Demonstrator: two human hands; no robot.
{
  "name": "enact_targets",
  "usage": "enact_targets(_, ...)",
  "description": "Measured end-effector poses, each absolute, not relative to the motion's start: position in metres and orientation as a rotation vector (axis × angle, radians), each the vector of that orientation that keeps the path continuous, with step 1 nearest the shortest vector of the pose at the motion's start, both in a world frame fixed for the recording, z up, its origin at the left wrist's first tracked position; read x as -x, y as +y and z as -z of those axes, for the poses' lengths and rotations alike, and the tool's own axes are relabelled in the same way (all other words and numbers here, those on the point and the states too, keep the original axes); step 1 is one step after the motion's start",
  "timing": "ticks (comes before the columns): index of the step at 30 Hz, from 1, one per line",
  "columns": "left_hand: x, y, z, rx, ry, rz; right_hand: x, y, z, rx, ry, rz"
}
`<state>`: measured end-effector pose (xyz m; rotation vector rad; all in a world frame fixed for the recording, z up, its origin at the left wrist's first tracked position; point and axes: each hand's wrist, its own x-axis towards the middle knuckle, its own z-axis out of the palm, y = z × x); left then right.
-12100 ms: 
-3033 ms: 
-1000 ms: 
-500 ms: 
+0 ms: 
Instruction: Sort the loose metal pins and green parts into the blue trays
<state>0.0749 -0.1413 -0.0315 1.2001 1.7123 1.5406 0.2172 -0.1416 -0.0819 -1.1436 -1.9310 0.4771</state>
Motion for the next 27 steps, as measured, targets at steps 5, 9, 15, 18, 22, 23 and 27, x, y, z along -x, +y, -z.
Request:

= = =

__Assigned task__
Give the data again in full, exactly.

__Expected output__
Demonstrator: two human hands; no robot.
{
  "name": "enact_targets",
  "usage": "enact_targets(_, ...)",
  "description": "Measured end-effector poses, each absolute, not relative to the motion's start: position in metres and orientation as a rotation vector (axis × angle, radians), each the vector of that orientation that keeps the path continuous, with step 1 nearest the shortest vector of the pose at the motion's start, both in a world frame fixed for the recording, z up, its origin at the left wrist's first tracked position; read x as -x, y as +y and z as -z of those axes, for the poses' lengths and rotations alike, and the tool's own axes are relabelled in the same way (all other words and numbers here, those on the point and the states too, keep the original axes); step 1 is one step after the motion's start",
  "timing": "ticks (comes before the columns): index of the step at 30 Hz, from 1, one per line",
  "columns": "left_hand: x, y, z, rx, ry, rz; right_hand: x, y, z, rx, ry, rz"
}
`<state>`: measured end-effector pose (xyz m; rotation vector rad; all in a world frame fixed for the recording, z up, its origin at the left wrist's first tracked position; point and axes: each hand's wrist, its own x-axis towards the middle knuckle, its own z-axis out of the palm, y = z × x); left then right.
-12100 ms: 
-3033 ms: 
-1000 ms: 
-500 ms: 
+0 ms: 
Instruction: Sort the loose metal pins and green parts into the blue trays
<state>0.0749 -0.1413 -0.0315 1.2001 1.7123 1.5406 0.2172 -0.1416 -0.0819 -1.1436 -1.9310 0.4771</state>
Motion for the next 27 steps, as measured, targets at steps 5, 9, 15, 18, 22, 23 and 27, x, y, z along -x, +y, -z.
Request:

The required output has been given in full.